_YOUR GOAL_
Every line of the following records that includes "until" should be copied.

_TASK DATA_
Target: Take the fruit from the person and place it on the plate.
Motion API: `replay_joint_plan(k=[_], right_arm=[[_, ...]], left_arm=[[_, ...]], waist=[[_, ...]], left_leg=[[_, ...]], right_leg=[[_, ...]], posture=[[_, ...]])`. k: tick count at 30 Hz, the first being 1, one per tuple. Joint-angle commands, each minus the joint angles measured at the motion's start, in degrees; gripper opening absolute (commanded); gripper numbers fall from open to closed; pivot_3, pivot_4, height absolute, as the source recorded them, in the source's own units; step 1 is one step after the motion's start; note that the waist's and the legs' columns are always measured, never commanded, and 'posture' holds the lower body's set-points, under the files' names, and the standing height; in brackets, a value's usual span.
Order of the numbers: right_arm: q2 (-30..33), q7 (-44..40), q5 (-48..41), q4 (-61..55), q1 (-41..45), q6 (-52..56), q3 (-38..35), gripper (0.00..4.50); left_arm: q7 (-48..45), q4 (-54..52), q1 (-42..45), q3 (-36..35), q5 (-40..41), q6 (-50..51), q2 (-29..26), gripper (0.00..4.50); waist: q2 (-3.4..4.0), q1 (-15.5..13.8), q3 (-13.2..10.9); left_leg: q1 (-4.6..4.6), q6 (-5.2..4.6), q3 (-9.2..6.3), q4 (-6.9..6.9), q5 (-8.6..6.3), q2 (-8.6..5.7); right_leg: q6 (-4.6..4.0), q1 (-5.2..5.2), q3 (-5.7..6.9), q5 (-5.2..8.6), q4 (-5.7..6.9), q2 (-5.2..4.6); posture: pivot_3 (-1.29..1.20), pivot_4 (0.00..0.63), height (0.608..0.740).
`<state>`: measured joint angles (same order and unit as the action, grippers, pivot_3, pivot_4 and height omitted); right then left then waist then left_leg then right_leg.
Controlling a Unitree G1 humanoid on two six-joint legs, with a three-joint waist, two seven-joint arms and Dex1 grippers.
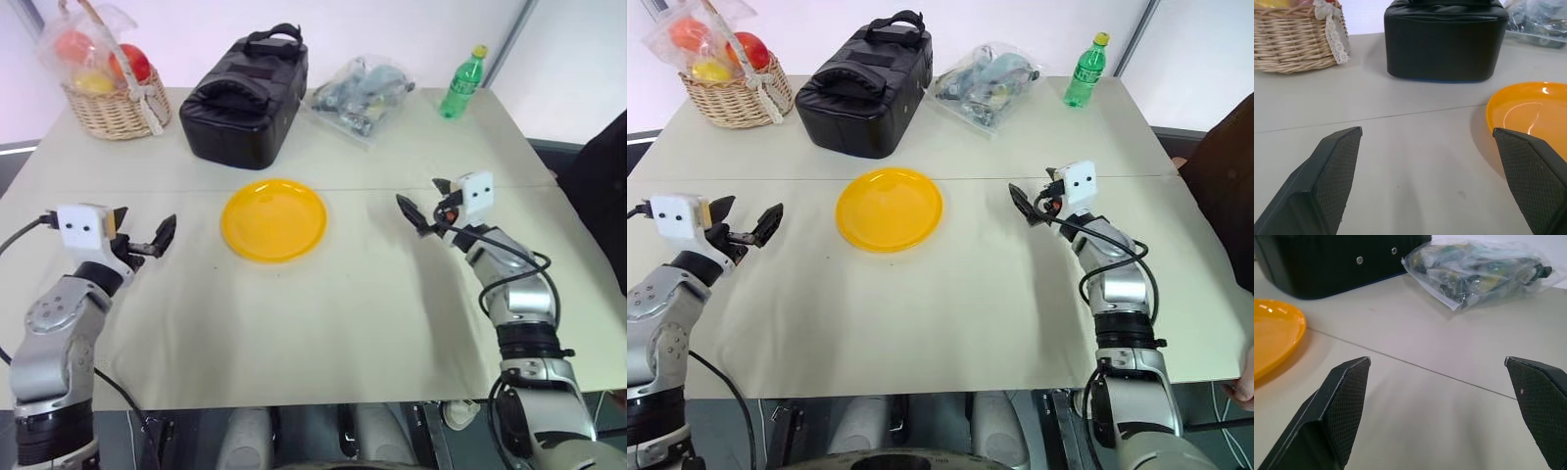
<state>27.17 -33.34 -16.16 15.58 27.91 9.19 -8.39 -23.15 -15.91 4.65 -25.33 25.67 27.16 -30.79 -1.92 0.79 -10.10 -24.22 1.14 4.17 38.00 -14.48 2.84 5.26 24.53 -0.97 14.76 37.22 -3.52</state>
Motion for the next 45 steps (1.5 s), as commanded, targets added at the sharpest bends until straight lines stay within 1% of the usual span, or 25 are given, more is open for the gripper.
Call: replay_joint_plan(k=[1, 3, 7, 17, 45], right_arm=[[2.3, -3.6, -2.5, -4.9, -0.6, 2.0, -1.1, 4.5], [3.0, -4.6, -2.6, -5.8, -1.0, 2.8, -1.0, 4.5], [3.3, -5.0, -2.0, -5.7, -1.5, 3.1, -0.9, 4.5], [3.5, -5.5, -1.6, -4.9, -2.6, 3.0, -0.9, 4.5], [3.0, -5.5, -1.0, -5.0, -2.9, 3.1, -0.6, 4.5]], left_arm=[[-2.7, -1.6, -0.5, -1.5, 1.8, -0.2, -2.0, 4.48], [-3.5, -1.8, -0.4, -2.3, 3.9, 0.4, -1.9, 4.48], [-3.2, -1.3, -0.5, -2.4, 2.9, 0.0, -3.0, 4.48], [-3.0, -1.8, -2.3, -2.5, 3.0, 0.1, -3.1, 4.48], [-3.6, -2.2, -2.1, -1.6, 2.8, 0.4, -3.7, 4.48]], waist=[[0.0, 0.0, 0.0], [0.0, 0.0, 0.0], [0.0, 0.0, 0.0], [0.0, 0.0, 0.0], [0.0, 0.0, 0.0]], left_leg=[[0.0, 0.0, 0.0, 0.0, 0.0, 0.0], [0.01, 0.0, 0.01, 0.0, 0.0, 0.0], [0.01, 0.0, 0.0, 0.0, 0.0, 0.0], [0.02, 0.0, 0.02, 0.0, 0.0, 0.0], [0.02, 0.0, 0.02, 0.0, 0.0, 0.0]], right_leg=[[0.0, 0.0, 0.0, 0.0, 0.0, 0.0], [0.0, 0.0, -0.01, 0.0, -0.01, 0.0], [0.0, 0.0, 0.0, 0.0, 0.0, 0.0], [0.0, 0.0, -0.01, 0.0, 0.0, 0.0], [0.0, 0.0, -0.01, 0.0, 0.0, 0.0]], posture=[[0.0, 0.15, 0.74], [0.0, 0.15, 0.74], [0.0, 0.15, 0.74], [0.0, 0.15, 0.74], [0.0, 0.15, 0.74]])
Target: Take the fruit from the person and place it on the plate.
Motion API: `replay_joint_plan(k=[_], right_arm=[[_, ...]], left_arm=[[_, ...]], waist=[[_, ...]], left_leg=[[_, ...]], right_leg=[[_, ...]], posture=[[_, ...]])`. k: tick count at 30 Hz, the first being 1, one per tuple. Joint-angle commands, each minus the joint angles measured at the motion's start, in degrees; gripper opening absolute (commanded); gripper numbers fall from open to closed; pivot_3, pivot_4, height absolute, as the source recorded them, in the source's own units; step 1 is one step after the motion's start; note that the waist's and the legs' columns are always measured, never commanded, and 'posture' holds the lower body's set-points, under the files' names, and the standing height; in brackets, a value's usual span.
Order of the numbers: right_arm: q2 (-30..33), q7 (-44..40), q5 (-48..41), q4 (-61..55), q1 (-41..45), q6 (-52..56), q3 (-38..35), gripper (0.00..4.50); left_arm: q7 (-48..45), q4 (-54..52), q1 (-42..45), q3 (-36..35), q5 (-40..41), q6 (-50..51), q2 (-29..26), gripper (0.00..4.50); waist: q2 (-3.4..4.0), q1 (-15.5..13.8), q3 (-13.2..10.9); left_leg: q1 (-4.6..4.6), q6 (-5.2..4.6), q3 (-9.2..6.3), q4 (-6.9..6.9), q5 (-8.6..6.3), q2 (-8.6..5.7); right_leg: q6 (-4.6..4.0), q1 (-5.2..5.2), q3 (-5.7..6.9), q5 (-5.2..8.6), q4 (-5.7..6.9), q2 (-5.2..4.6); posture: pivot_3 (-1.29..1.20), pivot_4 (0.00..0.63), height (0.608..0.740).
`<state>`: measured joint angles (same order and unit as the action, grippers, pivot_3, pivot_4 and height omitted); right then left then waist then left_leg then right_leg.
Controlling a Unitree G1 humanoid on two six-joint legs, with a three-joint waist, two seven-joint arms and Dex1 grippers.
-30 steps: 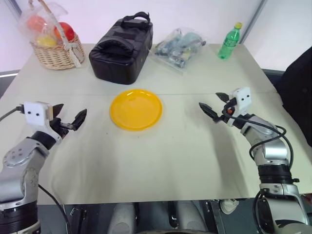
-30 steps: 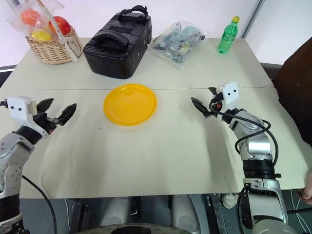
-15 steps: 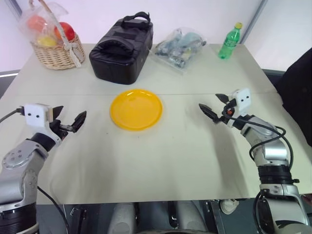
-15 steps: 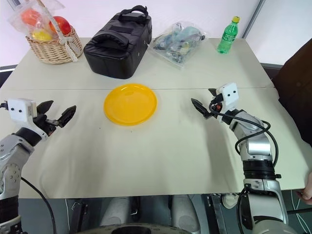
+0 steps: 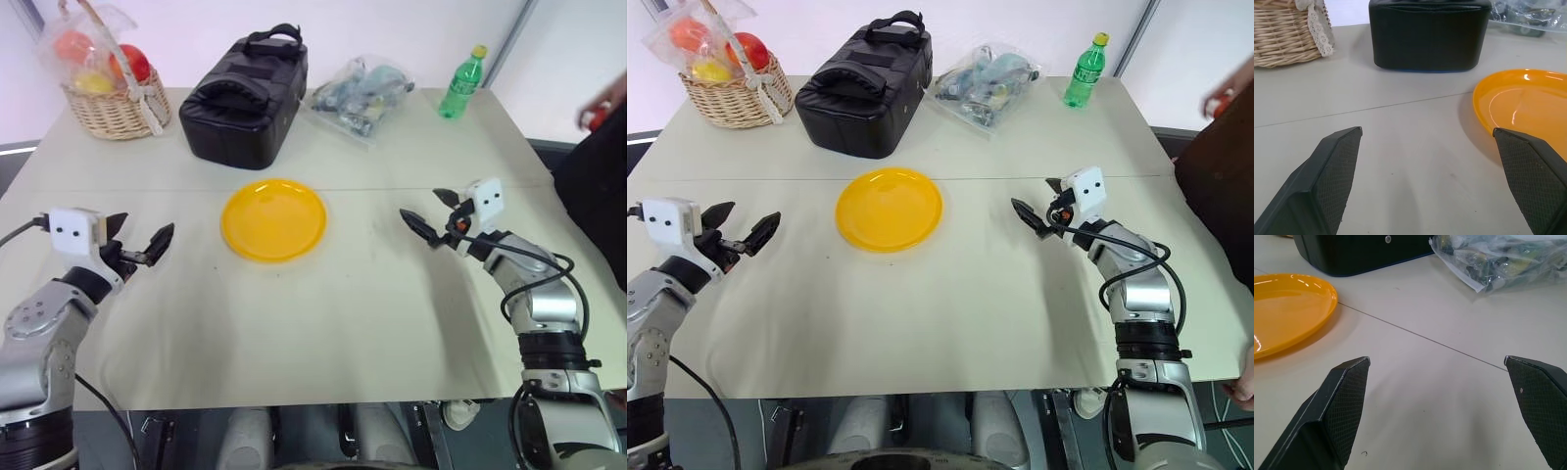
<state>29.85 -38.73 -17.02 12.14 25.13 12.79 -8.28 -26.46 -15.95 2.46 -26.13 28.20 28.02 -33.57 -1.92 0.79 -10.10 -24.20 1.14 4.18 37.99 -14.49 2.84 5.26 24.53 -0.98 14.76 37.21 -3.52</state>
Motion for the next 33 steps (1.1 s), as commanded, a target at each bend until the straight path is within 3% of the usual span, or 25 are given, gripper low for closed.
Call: replay_joint_plan(k=[1, 18, 22, 28, 31, 33], right_arm=[[0.3, 0.0, -0.2, -1.6, -0.1, -0.5, -0.7, 4.5], [0.0, 0.4, 0.2, -1.2, 0.1, -0.8, -0.3, 4.5], [-0.1, 0.5, 0.3, -1.3, 0.0, -0.8, -0.3, 4.5], [0.1, 0.4, 0.0, -2.3, -0.3, -0.1, -0.6, 4.5], [0.0, -0.3, -3.2, -6.0, -0.2, 3.5, -1.5, 4.5], [-0.9, -2.1, -12.5, -13.8, 0.6, 11.8, -2.6, 4.5]], left_arm=[[-0.3, -2.1, 0.1, -0.7, 0.3, -0.4, -0.9, 4.48], [-0.1, -2.4, 3.1, -1.4, 2.4, 1.2, -1.6, 4.48], [-5.6, -4.2, 4.6, -2.8, 7.3, 4.3, -6.3, 4.48], [-16.8, -7.8, 4.1, -6.3, 21.6, 15.8, -17.7, 4.48], [-20.0, -7.9, 3.9, -6.7, 23.7, 18.5, -21.6, 4.48], [-19.9, -7.3, 5.3, -5.7, 23.6, 18.4, -22.3, 4.48]], waist=[[0.0, 0.0, 0.0], [0.0, -0.1, 0.0], [0.0, 0.0, 0.0], [0.04, 0.2, 0.0], [0.08, 0.2, 0.0], [0.13, 0.2, -0.1]], left_leg=[[0.0, 0.0, 0.0, 0.0, 0.0, 0.0], [0.0, 0.0, 0.0, 0.0, 0.0, 0.0], [-0.01, 0.0, 0.0, 0.0, 0.0, 0.0], [0.02, 0.0, 0.01, -0.03, 0.0, 0.02], [0.02, 0.0, 0.01, -0.04, 0.0, 0.02], [0.03, 0.0, 0.02, -0.04, 0.0, 0.02]], right_leg=[[0.0, 0.0, 0.0, 0.0, 0.0, 0.0], [0.0, 0.0, 0.0, 0.0, 0.0, 0.0], [0.0, 0.0, 0.0, 0.0, 0.0, 0.01], [-0.01, 0.01, -0.01, 0.01, 0.01, 0.01], [-0.01, 0.02, -0.02, 0.01, 0.0, 0.03], [-0.01, 0.02, -0.02, 0.01, 0.0, 0.02]], posture=[[0.0, 0.15, 0.74], [0.0, 0.15, 0.74], [0.0, 0.15, 0.74], [0.0, 0.15, 0.74], [0.0, 0.15, 0.74], [0.0, 0.15, 0.74]])
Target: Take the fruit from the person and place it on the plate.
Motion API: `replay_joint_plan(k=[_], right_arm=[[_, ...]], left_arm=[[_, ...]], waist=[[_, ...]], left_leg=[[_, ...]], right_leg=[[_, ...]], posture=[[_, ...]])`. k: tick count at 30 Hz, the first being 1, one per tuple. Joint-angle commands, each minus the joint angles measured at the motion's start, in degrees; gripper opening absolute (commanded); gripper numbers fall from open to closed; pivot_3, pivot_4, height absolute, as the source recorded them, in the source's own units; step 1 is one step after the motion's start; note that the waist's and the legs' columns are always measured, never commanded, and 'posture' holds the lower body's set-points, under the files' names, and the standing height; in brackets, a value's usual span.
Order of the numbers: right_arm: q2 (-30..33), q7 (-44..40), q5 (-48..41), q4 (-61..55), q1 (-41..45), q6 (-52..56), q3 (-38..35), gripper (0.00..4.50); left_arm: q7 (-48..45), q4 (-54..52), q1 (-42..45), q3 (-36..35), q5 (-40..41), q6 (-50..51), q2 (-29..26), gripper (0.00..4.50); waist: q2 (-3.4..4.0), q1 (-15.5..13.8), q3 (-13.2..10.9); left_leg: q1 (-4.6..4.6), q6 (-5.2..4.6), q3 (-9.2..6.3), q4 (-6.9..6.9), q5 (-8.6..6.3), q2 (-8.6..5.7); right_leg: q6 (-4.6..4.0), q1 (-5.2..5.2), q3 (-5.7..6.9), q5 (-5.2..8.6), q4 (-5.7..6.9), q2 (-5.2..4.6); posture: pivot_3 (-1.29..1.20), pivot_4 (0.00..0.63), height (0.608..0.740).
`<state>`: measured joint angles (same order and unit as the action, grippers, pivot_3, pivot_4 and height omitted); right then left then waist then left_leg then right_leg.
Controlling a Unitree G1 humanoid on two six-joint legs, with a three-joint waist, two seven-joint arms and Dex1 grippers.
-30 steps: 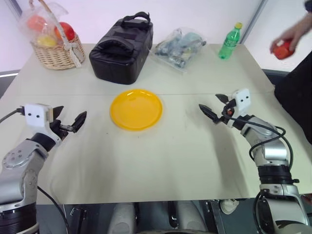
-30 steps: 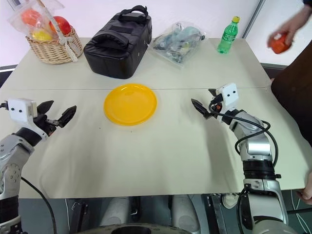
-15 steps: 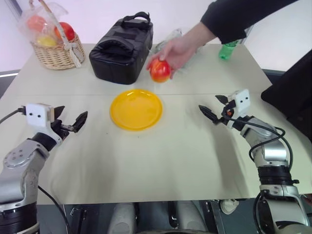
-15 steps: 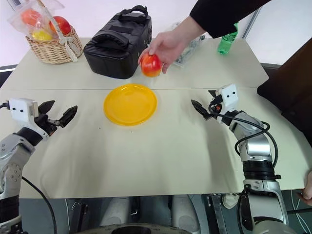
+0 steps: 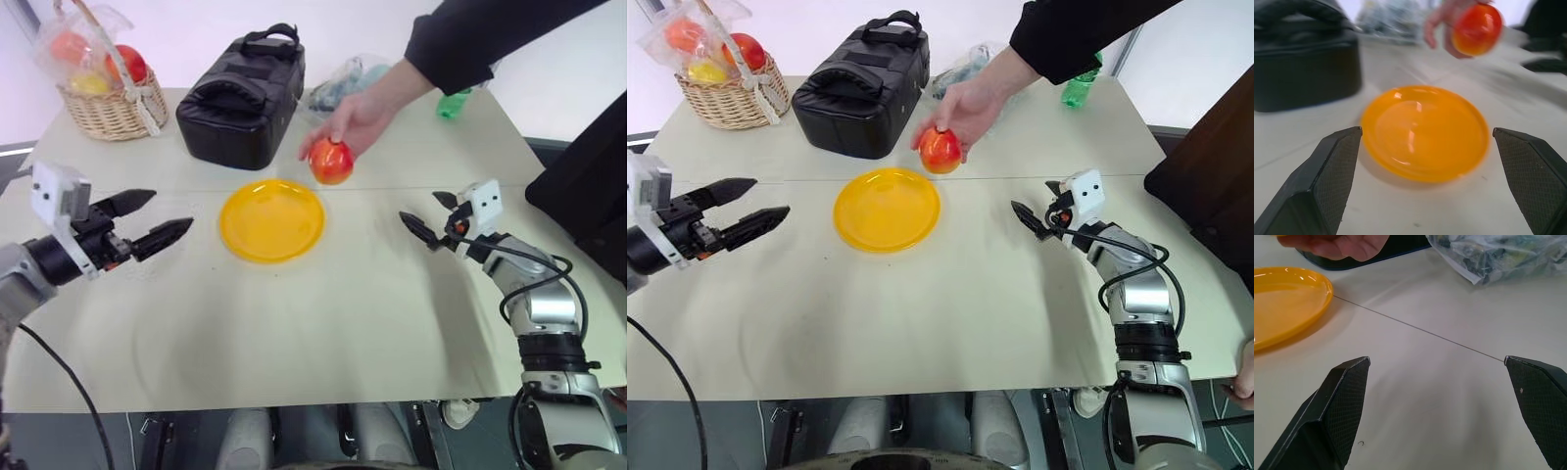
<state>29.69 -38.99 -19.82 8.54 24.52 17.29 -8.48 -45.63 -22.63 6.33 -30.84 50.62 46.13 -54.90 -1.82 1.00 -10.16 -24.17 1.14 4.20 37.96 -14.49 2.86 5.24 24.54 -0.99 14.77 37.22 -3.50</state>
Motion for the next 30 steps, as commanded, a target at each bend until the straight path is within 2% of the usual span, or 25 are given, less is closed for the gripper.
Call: replay_joint_plan(k=[1, 10, 21, 22, 23, 24, 25, 30], right_arm=[[-1.0, -2.3, -12.8, -13.4, 1.7, 10.4, -2.4, 4.5], [-5.5, 0.5, -15.8, -19.1, 5.3, 16.6, 1.8, 4.5], [-11.3, 0.7, -9.5, -6.9, 12.7, 9.4, 5.3, 4.5], [-11.5, 0.6, -9.4, -6.6, 13.0, 9.2, 5.3, 4.0], [-11.5, 0.3, -9.4, -6.3, 13.2, 8.9, 5.3, 3.8], [-11.5, -0.1, -9.2, -6.0, 13.4, 8.6, 5.4, 3.31], [-11.5, -0.4, -9.2, -5.8, 13.6, 8.3, 5.5, 3.06], [-11.6, -1.1, -9.0, -5.7, 13.9, 8.1, 5.7, 3.05]], left_arm=[[-0.5, -0.3, 2.3, -0.4, 1.2, 0.2, -1.0, 4.48], [0.8, 0.2, 4.3, 2.6, -0.6, -0.6, 1.3, 4.48], [2.9, -2.2, 1.7, 0.6, -0.2, -0.3, 2.8, 4.48], [3.0, -2.3, 1.6, 0.4, -0.1, -0.2, 2.9, 4.5], [3.2, -2.5, 1.3, 0.1, 0.0, -0.2, 2.9, 4.5], [3.3, -2.7, 0.9, -0.2, 0.0, -0.2, 2.9, 4.5], [3.5, -2.9, 0.5, -0.5, 0.0, -0.2, 3.0, 4.5], [4.0, -3.6, -0.8, -1.4, 0.2, -0.4, 3.2, 4.5]], waist=[[0.05, -0.1, 0.0], [0.02, -0.2, 0.0], [0.03, -0.1, 0.0], [0.03, -0.1, 0.0], [0.03, -0.1, 0.0], [0.03, -0.1, 0.0], [0.03, -0.1, 0.0], [0.03, 0.0, 0.0]], left_leg=[[0.0, 0.0, 0.0, 0.0, 0.0, 0.0], [0.0, 0.0, -0.01, 0.0, 0.0, 0.02], [0.0, 0.0, -0.01, 0.0, 0.0, 0.02], [-0.01, 0.0, -0.01, 0.0, 0.0, 0.02], [-0.01, 0.0, 0.0, 0.0, 0.0, 0.02], [-0.01, 0.0, 0.0, 0.0, 0.0, 0.02], [-0.01, 0.0, 0.0, -0.01, 0.0, 0.02], [-0.01, 0.0, 0.0, -0.01, 0.0, 0.02]], right_leg=[[0.0, 0.0, 0.0, 0.0, 0.0, 0.0], [0.0, -0.01, 0.0, 0.0, -0.01, 0.03], [0.0, 0.01, 0.01, 0.0, 0.0, 0.03], [0.0, 0.01, 0.01, 0.0, 0.0, 0.03], [0.0, 0.01, 0.0, 0.0, 0.0, 0.02], [0.0, 0.02, 0.0, 0.0, 0.0, 0.01], [0.0, 0.01, 0.01, 0.0, 0.0, 0.01], [0.0, 0.01, 0.0, 0.0, 0.0, 0.01]], posture=[[0.0, 0.15, 0.74], [0.0, 0.15, 0.74], [0.0, 0.15, 0.74], [0.0, 0.15, 0.74], [0.0, 0.15, 0.74], [0.0, 0.15, 0.74], [0.0, 0.15, 0.74], [0.0, 0.15, 0.74]])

_SOLUTION FOR THIS TASK_
Motion for the next 45 steps (1.5 s), as commanded, targets added at the sharpest bends until straight lines stay within 1% of the usual span, or 25 are given, more is open for the gripper.
Motion for the next 33 steps (1.1 s), as commanded, a target at each bend until the straight path is within 3% of the usual span, or 25 are given, gripper low for closed.
Motion for the next 30 steps, as commanded, a target at each bend until the straight path is within 2% of the usual span, or 25 are given, less is closed for the gripper.

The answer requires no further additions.